WHAT THIS TASK INVOLVES = Among the following entries, say how many lines contain the word "drawer"; the answer is a number and nothing else.

[SOURCE RECORDS Boundary: Start]

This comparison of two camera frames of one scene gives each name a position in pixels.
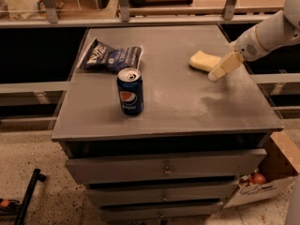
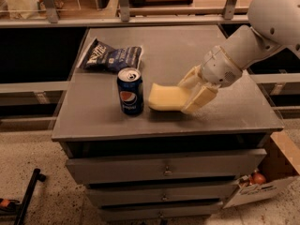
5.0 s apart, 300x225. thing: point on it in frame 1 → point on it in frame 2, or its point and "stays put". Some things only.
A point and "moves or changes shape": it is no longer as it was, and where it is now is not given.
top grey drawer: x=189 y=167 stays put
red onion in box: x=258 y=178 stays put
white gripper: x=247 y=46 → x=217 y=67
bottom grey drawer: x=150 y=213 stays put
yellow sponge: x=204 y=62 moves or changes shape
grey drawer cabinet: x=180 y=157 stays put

[SOURCE RECORDS Boundary: End]
[SOURCE RECORDS Boundary: Start]

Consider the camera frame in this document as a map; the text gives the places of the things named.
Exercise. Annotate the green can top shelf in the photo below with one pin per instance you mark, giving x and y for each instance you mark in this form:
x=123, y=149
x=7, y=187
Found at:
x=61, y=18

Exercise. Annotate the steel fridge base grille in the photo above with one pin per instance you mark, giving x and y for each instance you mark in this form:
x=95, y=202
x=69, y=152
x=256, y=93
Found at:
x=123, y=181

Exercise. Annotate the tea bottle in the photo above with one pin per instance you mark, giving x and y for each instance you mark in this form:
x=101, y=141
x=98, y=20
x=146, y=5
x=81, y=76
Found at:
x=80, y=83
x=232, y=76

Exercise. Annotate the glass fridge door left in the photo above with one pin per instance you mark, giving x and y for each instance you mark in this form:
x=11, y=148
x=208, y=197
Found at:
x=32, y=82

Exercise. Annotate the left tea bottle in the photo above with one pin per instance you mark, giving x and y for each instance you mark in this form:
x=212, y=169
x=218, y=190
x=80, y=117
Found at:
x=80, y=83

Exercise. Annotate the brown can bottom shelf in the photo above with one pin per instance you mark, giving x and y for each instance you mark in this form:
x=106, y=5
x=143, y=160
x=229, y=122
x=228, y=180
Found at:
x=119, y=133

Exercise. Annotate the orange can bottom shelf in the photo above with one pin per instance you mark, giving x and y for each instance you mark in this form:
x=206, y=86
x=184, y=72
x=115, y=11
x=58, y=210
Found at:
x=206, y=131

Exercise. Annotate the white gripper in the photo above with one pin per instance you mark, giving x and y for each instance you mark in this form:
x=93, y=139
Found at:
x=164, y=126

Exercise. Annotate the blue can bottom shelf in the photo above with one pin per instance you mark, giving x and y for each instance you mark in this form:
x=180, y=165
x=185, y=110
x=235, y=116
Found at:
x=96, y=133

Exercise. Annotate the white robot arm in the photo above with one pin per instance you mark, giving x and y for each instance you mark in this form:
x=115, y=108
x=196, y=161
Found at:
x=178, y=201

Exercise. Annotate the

[SOURCE RECORDS Boundary: End]

REPLY = 3